> _TASK REQUIREMENTS_: From the first line of the listing to the last, set down everything exactly, but skip the images.

══════

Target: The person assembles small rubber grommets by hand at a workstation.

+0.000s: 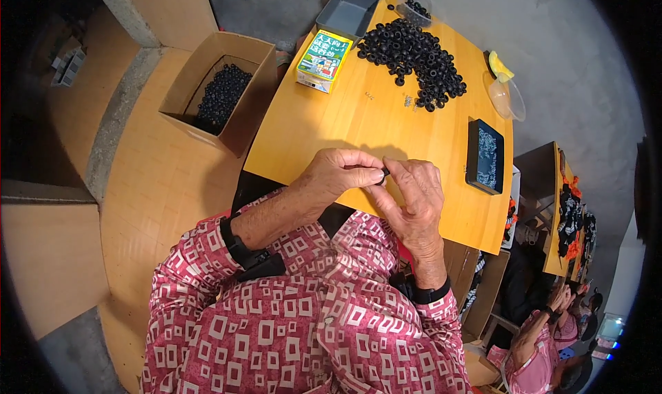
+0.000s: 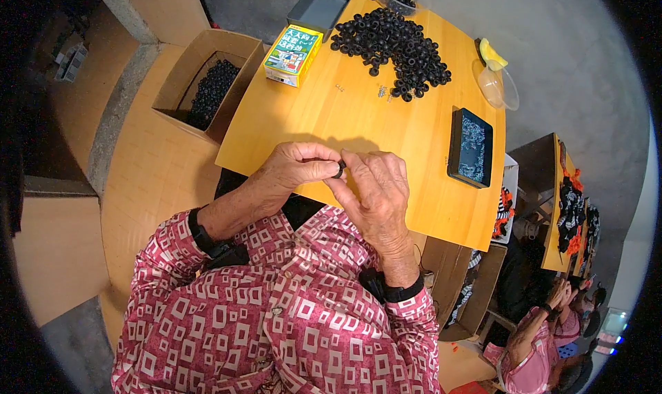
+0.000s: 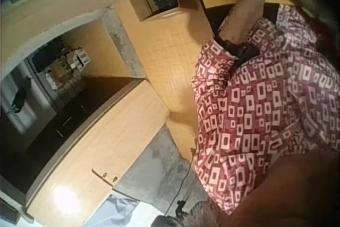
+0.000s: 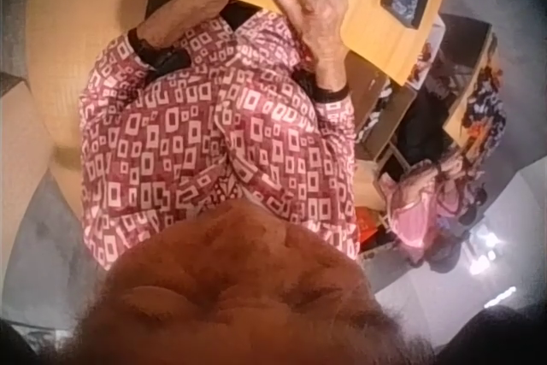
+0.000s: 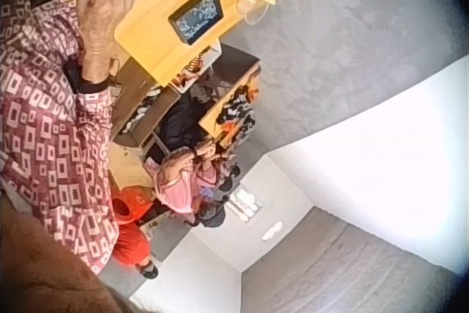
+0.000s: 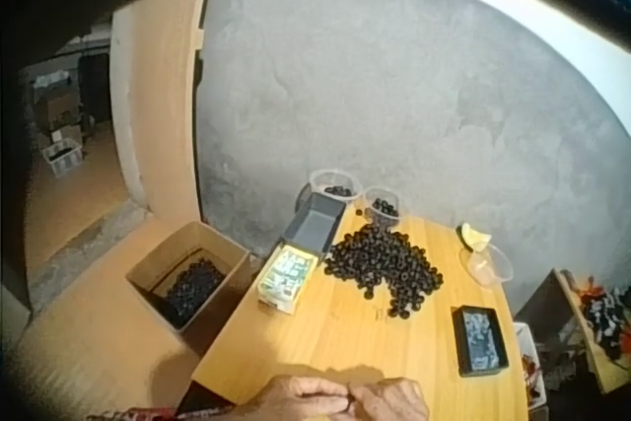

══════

> _ANSWER TO THIS EXERCISE_:
Target: The person assembles small rubber grommets by hand at a workstation.

+0.000s: 
+0.000s: 
+0.000s: 
+0.000s: 
+0.000s: 
+0.000s: 

No additional answer is expected.